(Your task): Find every line in the records below that contains "document", and copy it.

(Input):

*-*-*

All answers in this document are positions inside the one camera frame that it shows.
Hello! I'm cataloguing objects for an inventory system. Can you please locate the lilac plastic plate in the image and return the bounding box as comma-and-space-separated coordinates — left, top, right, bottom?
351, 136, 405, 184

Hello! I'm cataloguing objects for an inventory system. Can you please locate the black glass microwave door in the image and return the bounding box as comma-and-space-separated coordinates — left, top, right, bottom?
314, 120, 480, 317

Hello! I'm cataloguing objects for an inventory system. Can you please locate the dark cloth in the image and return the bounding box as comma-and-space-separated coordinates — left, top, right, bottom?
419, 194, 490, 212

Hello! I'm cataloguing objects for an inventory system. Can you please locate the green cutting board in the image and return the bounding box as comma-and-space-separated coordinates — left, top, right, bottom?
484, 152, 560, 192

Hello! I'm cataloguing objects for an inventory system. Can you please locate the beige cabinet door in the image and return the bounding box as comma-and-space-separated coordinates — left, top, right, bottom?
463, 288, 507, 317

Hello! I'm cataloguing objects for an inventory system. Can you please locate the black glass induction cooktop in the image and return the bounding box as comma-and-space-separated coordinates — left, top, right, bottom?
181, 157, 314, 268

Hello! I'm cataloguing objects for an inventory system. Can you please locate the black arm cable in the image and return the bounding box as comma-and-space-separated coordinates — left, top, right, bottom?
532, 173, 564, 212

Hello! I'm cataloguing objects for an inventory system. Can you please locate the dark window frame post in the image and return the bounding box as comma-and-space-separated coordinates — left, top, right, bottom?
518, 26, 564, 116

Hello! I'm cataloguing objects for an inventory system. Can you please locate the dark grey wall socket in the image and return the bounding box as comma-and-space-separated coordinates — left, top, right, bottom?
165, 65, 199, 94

*-*-*

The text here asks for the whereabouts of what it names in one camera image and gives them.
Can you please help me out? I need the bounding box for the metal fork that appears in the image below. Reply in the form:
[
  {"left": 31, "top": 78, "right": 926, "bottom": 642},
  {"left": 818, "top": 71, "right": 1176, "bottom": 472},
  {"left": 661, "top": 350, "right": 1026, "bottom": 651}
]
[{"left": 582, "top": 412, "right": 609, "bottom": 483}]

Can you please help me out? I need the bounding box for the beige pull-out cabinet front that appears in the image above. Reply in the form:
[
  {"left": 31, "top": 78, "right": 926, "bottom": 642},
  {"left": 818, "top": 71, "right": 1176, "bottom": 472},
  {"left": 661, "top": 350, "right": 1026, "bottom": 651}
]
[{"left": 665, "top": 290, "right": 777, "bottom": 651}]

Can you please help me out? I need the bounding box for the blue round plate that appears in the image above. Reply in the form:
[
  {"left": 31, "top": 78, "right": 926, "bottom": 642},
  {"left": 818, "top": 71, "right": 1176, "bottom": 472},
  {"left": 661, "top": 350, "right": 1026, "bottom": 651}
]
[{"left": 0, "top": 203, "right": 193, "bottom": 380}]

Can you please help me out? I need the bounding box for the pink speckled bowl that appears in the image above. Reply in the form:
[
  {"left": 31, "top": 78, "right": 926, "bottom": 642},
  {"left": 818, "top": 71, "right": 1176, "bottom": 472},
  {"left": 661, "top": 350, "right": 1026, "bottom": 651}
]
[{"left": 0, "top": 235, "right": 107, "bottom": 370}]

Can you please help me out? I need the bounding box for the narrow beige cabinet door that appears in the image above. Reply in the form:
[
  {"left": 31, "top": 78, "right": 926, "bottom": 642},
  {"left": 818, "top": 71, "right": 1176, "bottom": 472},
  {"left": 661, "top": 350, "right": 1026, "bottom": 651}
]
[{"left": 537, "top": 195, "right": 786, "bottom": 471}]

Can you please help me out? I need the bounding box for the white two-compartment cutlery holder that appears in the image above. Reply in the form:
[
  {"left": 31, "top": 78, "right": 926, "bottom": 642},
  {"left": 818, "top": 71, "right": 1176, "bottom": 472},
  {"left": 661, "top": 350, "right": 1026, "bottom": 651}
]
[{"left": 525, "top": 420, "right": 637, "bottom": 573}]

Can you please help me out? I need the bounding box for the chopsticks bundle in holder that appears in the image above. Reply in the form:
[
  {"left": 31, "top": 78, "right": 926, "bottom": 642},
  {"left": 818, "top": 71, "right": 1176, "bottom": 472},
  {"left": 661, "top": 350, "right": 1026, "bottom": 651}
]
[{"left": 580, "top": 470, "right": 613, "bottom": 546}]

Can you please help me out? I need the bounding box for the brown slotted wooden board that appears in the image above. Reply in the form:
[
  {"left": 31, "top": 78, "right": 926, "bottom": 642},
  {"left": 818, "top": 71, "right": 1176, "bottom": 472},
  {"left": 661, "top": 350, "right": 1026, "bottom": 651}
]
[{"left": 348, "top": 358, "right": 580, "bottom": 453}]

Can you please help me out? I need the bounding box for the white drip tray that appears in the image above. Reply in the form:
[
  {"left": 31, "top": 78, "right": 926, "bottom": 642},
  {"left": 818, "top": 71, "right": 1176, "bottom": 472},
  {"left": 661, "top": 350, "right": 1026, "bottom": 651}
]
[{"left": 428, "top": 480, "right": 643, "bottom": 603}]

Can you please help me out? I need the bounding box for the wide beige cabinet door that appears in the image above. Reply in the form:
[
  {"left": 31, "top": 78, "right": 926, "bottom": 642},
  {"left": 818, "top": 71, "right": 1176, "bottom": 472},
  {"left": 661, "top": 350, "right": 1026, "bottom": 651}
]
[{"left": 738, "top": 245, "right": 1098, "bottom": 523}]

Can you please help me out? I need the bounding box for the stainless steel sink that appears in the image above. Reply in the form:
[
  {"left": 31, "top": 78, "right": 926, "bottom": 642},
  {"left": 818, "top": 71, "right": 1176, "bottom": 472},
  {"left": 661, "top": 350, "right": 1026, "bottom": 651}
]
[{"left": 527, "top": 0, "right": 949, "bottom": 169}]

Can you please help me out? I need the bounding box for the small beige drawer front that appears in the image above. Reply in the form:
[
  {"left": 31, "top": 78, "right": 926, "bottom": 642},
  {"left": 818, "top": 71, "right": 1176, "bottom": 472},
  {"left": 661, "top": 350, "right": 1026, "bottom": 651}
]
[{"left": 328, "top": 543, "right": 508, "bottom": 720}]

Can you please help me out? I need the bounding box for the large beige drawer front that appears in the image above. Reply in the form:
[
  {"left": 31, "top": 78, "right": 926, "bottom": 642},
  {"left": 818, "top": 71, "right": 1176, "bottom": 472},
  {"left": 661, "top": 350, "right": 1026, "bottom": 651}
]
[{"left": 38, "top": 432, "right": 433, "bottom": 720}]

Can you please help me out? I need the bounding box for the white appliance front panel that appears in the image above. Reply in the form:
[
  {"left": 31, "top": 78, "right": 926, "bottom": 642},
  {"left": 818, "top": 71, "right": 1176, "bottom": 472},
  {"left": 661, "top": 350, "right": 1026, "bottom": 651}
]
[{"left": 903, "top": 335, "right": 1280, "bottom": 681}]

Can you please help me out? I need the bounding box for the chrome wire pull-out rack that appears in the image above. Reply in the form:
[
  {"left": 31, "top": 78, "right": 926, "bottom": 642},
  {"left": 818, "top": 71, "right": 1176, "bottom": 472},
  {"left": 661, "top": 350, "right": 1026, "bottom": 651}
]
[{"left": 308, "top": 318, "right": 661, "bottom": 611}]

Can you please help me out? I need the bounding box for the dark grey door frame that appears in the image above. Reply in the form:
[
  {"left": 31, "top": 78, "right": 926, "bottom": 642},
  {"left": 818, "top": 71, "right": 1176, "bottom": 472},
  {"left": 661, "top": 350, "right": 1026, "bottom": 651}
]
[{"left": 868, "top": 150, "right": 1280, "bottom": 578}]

*-*-*

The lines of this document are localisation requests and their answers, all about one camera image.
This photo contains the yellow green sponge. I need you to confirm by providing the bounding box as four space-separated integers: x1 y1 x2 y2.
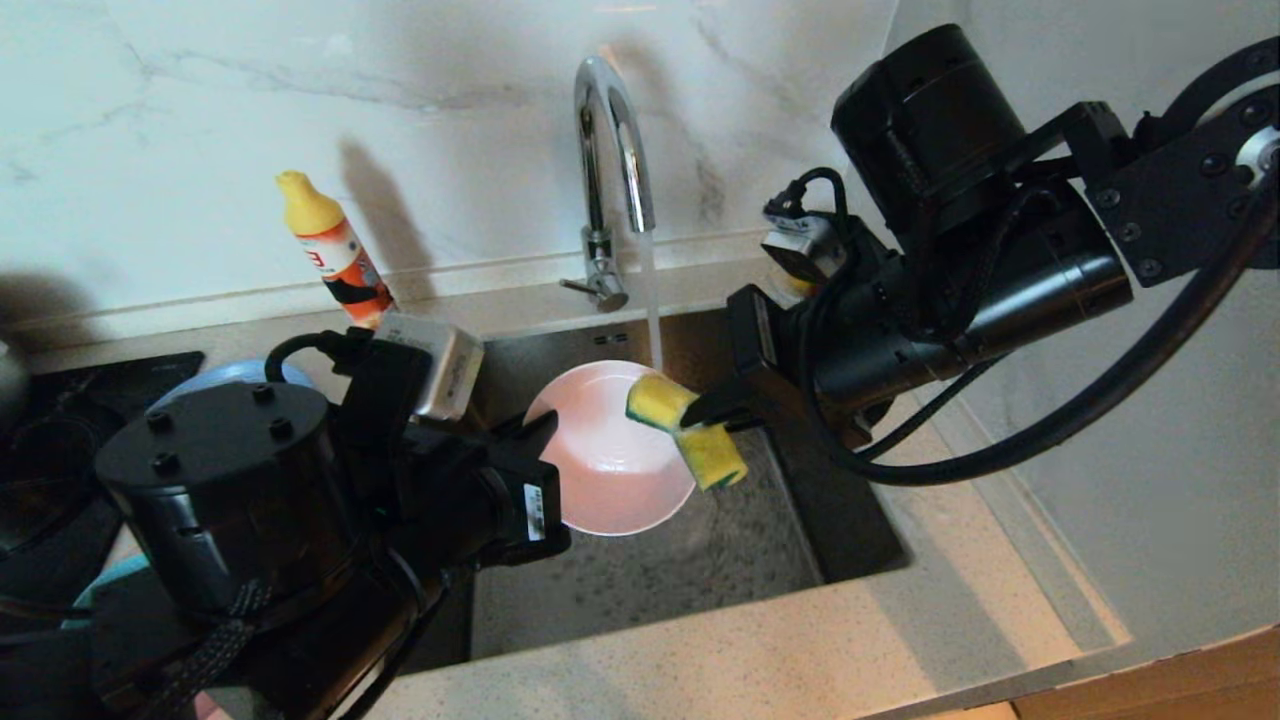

*-*-*

(Written response):
All answers in this document are positions inside the one camera frame that it shows.
The lines of this document are localisation requests and their answers, all about one camera image.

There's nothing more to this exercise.